## Problem statement
From the listing below, copy every line with the word "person".

## Exercise input
######
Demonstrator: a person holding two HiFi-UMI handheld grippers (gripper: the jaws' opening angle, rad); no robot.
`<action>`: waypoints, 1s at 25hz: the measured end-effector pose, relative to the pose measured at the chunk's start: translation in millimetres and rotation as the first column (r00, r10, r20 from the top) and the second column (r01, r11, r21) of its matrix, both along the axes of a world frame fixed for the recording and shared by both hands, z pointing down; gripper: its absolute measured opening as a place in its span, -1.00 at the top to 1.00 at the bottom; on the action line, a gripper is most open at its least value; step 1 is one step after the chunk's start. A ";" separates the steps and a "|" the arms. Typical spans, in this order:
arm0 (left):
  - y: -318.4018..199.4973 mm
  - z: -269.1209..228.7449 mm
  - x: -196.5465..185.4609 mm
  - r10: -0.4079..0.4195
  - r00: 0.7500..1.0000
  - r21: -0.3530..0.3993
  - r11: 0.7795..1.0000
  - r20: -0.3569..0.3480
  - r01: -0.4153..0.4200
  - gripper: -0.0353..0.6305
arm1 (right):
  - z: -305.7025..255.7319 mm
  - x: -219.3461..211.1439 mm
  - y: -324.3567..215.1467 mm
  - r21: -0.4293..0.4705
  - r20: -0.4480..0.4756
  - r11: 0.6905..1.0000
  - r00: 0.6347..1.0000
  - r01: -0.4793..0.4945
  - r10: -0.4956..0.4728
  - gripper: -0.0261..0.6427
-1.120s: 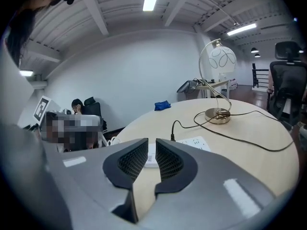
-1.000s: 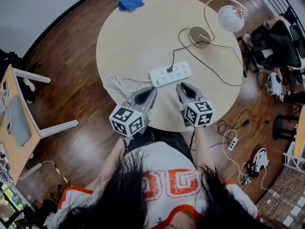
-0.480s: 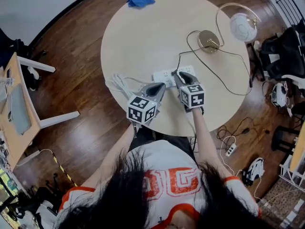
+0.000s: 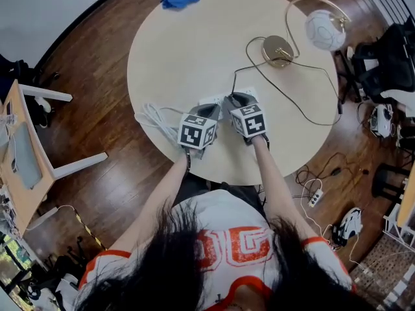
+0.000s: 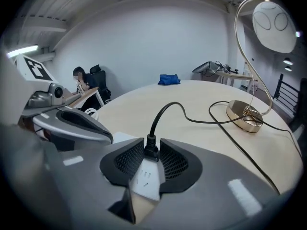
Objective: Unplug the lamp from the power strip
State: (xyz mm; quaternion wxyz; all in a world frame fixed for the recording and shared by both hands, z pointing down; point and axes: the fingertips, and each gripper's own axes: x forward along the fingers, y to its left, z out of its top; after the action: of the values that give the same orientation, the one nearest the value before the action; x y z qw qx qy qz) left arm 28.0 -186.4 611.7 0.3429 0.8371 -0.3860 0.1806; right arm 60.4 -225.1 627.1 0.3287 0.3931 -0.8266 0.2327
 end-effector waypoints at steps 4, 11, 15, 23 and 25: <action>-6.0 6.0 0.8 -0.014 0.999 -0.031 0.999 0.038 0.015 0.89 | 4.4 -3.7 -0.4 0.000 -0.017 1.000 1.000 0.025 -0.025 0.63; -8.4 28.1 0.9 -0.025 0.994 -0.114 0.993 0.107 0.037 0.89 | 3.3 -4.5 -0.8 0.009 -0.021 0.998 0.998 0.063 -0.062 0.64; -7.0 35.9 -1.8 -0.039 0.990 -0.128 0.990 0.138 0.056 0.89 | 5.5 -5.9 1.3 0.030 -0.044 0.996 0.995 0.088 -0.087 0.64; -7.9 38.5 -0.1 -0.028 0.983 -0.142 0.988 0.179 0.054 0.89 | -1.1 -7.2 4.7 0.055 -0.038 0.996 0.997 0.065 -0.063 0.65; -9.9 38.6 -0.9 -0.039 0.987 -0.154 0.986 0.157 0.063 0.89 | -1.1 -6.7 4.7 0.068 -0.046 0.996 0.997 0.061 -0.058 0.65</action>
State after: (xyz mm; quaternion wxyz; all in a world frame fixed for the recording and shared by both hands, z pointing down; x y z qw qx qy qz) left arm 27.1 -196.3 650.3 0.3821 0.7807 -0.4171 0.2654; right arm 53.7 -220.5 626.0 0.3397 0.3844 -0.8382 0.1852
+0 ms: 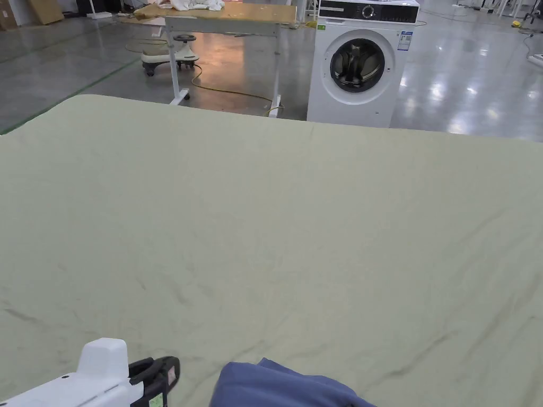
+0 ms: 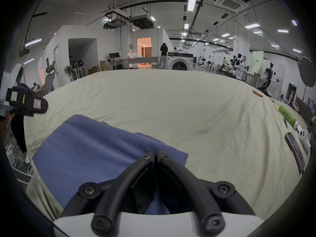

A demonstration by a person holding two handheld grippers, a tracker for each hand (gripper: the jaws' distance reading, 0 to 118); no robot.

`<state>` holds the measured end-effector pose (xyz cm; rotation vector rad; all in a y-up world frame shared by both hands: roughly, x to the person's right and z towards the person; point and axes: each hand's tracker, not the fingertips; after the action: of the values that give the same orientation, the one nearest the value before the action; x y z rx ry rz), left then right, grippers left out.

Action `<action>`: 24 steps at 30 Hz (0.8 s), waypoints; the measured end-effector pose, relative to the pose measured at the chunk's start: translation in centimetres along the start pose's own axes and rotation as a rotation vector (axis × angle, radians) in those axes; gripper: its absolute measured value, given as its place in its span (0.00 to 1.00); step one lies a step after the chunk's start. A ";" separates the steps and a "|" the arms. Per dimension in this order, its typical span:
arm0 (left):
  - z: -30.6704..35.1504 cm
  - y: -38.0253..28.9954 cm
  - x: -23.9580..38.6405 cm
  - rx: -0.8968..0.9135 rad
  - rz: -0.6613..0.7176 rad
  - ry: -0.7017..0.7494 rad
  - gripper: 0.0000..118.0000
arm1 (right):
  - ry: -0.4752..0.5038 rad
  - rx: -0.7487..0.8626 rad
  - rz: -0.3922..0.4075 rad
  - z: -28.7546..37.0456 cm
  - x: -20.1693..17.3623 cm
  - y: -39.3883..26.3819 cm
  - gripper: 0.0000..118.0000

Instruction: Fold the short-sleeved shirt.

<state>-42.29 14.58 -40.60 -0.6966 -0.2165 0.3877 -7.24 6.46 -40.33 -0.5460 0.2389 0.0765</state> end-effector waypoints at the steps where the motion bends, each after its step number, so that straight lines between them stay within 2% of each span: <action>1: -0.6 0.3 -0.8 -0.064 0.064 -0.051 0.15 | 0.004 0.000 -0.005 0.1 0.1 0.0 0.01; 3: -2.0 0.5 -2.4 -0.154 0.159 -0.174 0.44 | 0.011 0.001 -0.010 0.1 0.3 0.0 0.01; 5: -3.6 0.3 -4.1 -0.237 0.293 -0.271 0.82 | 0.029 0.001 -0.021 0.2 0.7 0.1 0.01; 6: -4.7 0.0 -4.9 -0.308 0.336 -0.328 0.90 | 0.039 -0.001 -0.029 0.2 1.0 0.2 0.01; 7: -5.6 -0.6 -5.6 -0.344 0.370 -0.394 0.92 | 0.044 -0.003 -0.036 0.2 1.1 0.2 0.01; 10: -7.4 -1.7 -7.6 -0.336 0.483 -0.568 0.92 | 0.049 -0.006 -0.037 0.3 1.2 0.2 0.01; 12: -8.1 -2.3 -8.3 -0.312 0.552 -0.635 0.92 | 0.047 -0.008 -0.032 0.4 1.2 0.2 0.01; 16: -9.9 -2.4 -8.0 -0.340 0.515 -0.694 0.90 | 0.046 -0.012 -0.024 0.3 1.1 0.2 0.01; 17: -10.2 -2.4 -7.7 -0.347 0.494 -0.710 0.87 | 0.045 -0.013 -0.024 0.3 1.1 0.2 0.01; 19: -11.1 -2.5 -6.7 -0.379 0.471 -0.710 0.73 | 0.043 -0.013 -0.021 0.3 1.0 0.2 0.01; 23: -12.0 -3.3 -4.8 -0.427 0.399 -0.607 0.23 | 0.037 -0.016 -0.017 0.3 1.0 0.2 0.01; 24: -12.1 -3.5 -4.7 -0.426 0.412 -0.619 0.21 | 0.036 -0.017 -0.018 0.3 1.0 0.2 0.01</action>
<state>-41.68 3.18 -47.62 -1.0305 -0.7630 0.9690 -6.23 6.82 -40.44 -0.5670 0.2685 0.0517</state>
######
## Solution to the exercise
Demonstrator: a person holding two HiFi-UMI handheld grippers (gripper: the jaws' opening angle, rad); no robot.
A demonstration by a person holding two handheld grippers, a tracker for each hand (gripper: the jaws' distance reading, 0 to 118); no robot.
`<state>` holds the measured end-effector pose (xyz cm; rotation vector rad; all in a y-up world frame shared by both hands: roughly, x to the person's right and z towards the person; point and axes: each hand's tracker, not the fingertips; after the action: of the values that give the same orientation, the one nearest the value before the action; x y z rx ry rz), left then right, grippers left out.

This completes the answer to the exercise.